En conclusion, le management du changement ne peut être normé par une catégorie d’approche plutôt qu’une autre en raison de sa nécessité d’adaptation à la culture, aux méthodes de travail et au mode de fonctionnement global de l’organisation. La réalité de terrain des entreprises montre que ce sont les approches intermédiaires qui semblent davantage adaptées à l’intégration d’une nouvelle donne dans l’entreprise, du fait de la participation conjointe des différents niveaux d’acteurs à l’élaboration d’actions concrètes et d’une vision stratégique nouvelle. Cette position favorise des modes d’organisations transversales, qui créent des conditions favorables à l’apprentissage et au changement (Bourgeon, 2001).

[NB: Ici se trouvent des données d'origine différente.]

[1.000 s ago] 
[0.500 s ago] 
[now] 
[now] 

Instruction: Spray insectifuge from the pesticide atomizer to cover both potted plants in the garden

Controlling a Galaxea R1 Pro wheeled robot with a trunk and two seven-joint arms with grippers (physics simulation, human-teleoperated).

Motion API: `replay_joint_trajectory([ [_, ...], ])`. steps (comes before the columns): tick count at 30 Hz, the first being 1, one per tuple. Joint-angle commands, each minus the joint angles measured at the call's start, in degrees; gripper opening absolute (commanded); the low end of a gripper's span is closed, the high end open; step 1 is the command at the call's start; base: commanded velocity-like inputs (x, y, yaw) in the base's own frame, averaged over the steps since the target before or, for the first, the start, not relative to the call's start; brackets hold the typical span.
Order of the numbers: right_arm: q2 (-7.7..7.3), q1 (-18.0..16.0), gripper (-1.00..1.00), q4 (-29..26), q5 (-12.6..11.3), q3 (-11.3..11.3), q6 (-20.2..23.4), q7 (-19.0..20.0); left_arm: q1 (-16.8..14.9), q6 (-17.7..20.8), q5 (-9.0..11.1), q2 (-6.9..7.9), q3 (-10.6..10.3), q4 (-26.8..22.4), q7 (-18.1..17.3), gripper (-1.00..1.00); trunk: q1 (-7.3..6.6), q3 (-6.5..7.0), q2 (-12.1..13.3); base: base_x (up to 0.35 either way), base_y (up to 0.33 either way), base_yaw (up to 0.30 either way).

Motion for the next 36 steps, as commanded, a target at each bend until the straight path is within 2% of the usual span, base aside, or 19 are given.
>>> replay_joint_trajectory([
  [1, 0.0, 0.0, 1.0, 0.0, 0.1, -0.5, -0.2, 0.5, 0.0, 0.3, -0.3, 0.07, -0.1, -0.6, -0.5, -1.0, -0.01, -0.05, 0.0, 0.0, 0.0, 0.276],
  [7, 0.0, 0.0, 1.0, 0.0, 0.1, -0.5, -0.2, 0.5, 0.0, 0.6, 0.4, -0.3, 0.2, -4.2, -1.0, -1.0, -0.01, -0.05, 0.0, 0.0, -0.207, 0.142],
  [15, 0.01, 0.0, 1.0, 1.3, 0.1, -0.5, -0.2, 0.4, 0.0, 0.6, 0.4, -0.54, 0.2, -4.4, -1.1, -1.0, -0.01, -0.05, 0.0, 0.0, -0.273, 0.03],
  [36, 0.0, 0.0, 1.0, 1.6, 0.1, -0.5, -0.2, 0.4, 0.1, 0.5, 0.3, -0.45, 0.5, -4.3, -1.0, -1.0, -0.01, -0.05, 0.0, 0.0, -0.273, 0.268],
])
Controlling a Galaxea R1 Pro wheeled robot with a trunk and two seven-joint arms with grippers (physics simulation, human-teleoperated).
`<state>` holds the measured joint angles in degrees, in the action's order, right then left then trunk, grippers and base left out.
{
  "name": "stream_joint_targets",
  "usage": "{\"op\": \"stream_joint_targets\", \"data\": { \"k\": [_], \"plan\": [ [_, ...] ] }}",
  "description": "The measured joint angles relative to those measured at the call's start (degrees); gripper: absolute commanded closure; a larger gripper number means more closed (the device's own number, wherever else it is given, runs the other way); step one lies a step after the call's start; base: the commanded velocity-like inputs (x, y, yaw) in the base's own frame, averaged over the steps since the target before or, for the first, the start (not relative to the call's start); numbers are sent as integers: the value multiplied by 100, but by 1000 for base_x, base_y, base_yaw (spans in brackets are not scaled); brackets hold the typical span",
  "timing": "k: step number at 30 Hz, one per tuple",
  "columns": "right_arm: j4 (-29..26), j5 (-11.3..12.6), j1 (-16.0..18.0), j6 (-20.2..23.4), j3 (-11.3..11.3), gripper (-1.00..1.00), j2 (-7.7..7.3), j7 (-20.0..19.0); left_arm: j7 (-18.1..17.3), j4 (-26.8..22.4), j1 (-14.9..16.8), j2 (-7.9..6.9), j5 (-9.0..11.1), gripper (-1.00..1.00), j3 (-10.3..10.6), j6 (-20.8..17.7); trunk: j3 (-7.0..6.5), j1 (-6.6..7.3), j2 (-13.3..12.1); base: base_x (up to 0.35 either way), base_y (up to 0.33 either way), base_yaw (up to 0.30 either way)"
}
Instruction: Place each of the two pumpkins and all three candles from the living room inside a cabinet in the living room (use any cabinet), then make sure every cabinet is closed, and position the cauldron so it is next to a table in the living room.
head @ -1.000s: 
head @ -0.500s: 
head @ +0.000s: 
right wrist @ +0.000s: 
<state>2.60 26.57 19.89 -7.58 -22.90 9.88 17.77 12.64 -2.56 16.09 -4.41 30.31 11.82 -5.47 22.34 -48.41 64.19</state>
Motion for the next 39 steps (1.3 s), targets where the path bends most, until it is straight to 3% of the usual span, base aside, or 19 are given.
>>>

Cela permet, au travers de l’autonomie et du pouvoir de décision conférés à l’équipe, la réalisation d’apprentissages collectifs. C’est en effet toujours au travers de ce qui peut paraître flou, car informel, que les acteurs de l’entreprise, et notamment les cadres intermédiaires, en partageant relations et savoirs, construisent et participent au déroulement de la stratégie des organisations auxquelles ils appartiennent (Hatchuel, 1999 ; Birkinshaw & al., 2008).